[WIP]add mluop cholesky #1146

dglr · 2024-11-13T17:49:33Z

Thanks for your contribution and we appreciate it a lot. 🚀🚀

1. Motivation

Please describe your motivation and the goal you want to achieve through this pull request.

2. Modification

Please briefly describe what modification is made in this pull request, and indicate where to make the modification.

Are new test cases added?
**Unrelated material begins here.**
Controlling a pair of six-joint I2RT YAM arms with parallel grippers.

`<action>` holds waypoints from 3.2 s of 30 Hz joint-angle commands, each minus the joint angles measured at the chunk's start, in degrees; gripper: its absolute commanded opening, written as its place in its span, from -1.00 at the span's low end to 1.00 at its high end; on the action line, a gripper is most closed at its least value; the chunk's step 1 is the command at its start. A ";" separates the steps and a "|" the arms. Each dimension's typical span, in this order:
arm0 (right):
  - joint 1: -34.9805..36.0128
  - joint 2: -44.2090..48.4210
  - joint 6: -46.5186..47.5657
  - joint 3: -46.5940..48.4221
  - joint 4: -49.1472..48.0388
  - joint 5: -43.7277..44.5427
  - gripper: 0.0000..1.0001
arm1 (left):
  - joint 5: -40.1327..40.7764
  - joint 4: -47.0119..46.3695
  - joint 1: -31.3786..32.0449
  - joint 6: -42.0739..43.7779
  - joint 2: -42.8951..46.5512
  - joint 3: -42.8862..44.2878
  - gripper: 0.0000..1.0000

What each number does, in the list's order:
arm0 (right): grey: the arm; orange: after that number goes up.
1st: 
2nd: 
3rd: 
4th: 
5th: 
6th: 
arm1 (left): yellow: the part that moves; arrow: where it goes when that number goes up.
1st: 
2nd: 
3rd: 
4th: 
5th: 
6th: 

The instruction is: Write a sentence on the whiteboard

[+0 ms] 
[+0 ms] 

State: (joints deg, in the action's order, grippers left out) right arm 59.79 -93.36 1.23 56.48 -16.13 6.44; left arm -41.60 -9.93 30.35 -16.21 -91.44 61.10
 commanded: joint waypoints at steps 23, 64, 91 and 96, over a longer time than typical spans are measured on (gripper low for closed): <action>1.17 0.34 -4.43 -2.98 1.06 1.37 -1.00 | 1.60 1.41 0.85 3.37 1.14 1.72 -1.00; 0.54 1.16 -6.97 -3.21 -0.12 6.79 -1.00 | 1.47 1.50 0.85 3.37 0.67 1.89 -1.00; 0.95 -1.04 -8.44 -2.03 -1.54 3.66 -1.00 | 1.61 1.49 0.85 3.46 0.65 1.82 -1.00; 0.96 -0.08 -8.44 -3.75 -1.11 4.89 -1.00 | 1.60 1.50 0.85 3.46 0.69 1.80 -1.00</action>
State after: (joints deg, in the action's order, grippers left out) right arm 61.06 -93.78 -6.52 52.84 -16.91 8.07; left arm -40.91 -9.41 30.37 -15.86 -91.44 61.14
If so, please post the corresponding generator-PR link here.

3. Test Report

If you want to know how to do operator testing, you can see GTest-User-Guide-zh.

3.1 Modification Details

3.1.1 Accuracy Acceptance Standard

For static threshold standard details, see: MLU-OPS™ Accuracy Acceptance Standard.

static threshold
- diff1
  - float32 mlu diff1 <= 1e-5
  - float32 mlu diff1 <= 3e-3
  - float16 mlu diff1 <= 3e-3
- diff2
  - float32 mlu diff2 <= 1e-5
  - float32 mlu diff2 <= 3e-3
  - float16 mlu diff2 <= 3e-3
- diff3
  - mlu diff3 == 0
  - mlu diff3_1 == 0
  - mlu diff3_2 == 0
dynamic threshold
- diff1: mlu diff1 <= max(baseline diff1 * 10, static threshold)
- diff2: mlu diff2 <= max(baseline diff2 * 10, static threshold)
- diff3: mlu diff3 <= max(baseline diff3 * 10, static threshold)
  - float32, threshold = 1e-5
  - float16, threshold = 1e-3

3.1.2 Operator Scheme checklist

Supported hardware
- MLU370
- MLU590
Job types
- BLOCK
- UNION1
- UNION2
- UNION4
- The operator will dynamically select the most suitable task type, for example, UNION8

3.2 Accuracy Test

3.2.1 Accuracy Test

If you have checked the following items, please tick the relevant box.

3.2.2 Parameter Check

Test Point-1: When a new operator is submitted, the test points are given and the test results are stated. Acceptance Standard: Normal error.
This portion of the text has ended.